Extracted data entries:
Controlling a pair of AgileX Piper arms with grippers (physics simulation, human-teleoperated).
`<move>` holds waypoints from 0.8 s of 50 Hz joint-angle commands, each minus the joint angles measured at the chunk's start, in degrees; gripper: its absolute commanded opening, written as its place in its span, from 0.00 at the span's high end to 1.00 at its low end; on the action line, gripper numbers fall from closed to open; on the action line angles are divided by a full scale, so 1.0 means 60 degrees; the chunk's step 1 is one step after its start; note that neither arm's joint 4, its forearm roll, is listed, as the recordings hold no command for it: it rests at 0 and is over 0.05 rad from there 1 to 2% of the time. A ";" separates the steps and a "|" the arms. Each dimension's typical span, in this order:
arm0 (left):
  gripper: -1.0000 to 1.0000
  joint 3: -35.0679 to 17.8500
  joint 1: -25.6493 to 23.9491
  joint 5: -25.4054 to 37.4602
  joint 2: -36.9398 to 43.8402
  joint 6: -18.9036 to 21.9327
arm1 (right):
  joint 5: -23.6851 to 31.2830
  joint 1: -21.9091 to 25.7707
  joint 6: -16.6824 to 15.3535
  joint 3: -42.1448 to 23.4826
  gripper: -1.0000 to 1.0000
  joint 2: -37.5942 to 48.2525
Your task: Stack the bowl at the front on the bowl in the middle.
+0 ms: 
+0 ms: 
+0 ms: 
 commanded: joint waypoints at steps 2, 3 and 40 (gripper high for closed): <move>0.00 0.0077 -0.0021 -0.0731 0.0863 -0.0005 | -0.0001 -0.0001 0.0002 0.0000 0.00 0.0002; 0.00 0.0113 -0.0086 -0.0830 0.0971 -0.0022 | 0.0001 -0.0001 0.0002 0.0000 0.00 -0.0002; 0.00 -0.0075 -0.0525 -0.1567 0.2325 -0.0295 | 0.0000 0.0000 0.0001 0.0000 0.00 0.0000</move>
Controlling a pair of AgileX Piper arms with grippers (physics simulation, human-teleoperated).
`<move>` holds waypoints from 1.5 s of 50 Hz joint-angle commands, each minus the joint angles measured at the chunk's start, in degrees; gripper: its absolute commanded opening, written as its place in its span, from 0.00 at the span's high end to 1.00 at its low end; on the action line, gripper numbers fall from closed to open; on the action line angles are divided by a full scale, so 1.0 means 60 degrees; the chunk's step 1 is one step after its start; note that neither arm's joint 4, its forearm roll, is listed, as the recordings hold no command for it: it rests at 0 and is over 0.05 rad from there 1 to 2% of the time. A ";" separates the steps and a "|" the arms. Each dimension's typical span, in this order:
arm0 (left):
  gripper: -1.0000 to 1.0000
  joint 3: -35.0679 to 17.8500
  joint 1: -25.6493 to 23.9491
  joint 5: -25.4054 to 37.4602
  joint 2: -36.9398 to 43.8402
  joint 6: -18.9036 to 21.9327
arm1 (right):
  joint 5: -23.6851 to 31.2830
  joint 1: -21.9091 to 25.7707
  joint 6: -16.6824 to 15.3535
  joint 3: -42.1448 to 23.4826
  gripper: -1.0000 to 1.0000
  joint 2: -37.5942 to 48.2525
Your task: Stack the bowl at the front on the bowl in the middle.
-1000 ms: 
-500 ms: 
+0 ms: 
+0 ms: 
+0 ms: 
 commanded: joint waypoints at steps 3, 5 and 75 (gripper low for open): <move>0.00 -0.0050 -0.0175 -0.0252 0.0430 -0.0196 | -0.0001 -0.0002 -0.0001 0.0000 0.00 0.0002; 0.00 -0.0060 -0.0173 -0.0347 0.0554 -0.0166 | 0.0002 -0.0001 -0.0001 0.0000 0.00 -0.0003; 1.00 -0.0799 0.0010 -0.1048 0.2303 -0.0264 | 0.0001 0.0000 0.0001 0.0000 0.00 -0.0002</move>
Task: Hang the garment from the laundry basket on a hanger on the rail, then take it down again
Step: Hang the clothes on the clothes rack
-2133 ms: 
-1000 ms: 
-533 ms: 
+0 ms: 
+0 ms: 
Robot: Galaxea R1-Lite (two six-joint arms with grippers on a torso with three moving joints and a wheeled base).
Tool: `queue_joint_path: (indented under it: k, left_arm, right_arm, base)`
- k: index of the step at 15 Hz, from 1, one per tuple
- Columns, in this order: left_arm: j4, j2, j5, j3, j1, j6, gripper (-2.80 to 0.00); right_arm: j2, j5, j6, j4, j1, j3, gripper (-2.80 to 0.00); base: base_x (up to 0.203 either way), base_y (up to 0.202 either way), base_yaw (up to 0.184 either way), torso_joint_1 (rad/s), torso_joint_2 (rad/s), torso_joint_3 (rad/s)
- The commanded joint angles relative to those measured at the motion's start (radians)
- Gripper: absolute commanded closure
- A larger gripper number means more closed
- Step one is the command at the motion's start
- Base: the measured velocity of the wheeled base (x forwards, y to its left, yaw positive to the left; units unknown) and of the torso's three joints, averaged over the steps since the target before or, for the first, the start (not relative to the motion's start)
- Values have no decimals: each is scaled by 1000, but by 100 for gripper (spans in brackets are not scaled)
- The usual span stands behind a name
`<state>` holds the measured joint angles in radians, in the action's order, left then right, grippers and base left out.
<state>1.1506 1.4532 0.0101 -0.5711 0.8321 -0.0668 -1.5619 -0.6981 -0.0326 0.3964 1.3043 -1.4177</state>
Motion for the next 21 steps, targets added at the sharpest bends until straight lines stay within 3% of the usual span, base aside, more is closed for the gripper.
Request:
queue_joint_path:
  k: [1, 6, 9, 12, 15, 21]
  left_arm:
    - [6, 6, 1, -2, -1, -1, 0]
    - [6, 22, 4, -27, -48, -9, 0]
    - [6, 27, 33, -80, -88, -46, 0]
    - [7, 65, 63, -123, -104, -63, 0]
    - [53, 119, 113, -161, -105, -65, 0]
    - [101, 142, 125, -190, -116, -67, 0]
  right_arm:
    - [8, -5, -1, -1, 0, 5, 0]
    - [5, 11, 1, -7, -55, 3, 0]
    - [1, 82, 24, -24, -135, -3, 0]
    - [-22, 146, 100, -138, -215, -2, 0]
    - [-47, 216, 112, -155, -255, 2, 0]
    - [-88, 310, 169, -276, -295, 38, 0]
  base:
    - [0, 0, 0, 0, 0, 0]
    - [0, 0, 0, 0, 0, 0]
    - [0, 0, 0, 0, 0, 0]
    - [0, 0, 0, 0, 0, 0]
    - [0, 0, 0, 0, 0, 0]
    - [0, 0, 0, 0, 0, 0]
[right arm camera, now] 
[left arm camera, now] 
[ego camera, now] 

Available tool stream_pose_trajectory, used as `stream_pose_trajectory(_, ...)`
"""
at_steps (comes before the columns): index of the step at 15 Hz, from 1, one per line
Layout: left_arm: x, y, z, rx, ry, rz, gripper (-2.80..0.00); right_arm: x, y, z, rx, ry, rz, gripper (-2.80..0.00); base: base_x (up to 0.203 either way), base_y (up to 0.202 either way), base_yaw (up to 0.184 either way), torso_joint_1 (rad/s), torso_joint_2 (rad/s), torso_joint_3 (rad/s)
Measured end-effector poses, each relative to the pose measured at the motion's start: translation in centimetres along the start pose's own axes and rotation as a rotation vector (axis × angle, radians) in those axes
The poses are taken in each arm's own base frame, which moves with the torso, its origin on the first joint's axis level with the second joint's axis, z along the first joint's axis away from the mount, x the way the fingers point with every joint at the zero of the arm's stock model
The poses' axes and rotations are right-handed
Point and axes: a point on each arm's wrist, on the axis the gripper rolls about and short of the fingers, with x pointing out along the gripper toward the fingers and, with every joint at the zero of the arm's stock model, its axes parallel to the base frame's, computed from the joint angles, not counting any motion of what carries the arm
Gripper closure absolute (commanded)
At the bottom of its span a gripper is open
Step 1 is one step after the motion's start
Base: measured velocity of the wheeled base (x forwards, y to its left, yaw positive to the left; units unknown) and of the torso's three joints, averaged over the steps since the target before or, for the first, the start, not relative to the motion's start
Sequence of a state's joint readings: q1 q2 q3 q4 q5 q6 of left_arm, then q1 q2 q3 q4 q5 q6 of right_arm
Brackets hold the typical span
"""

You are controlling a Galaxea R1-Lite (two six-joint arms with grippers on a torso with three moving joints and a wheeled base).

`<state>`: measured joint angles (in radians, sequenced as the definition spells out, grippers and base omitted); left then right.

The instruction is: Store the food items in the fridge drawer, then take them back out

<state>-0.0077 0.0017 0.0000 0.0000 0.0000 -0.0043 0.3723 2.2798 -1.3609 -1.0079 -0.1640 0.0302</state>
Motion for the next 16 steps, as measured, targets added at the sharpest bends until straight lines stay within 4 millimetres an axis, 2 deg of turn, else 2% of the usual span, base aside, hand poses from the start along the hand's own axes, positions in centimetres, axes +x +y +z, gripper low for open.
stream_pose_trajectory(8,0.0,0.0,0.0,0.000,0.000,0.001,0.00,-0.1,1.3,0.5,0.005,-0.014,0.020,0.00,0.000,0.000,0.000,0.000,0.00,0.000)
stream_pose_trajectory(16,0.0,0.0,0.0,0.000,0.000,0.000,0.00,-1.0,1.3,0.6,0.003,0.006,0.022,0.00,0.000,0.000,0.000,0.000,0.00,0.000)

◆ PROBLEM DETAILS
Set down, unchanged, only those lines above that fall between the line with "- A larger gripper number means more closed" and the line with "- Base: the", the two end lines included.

◆ ANSWER TO THIS PROBLEM
- A larger gripper number means more closed
- Step one is the command at the motion's start
- Base: the measured velocity of the wheeled base (x forwards, y to its left, yaw positive to the left; units unknown) and of the torso's three joints, averaged over the steps since the target before or, for the first, the start (not relative to the motion's start)

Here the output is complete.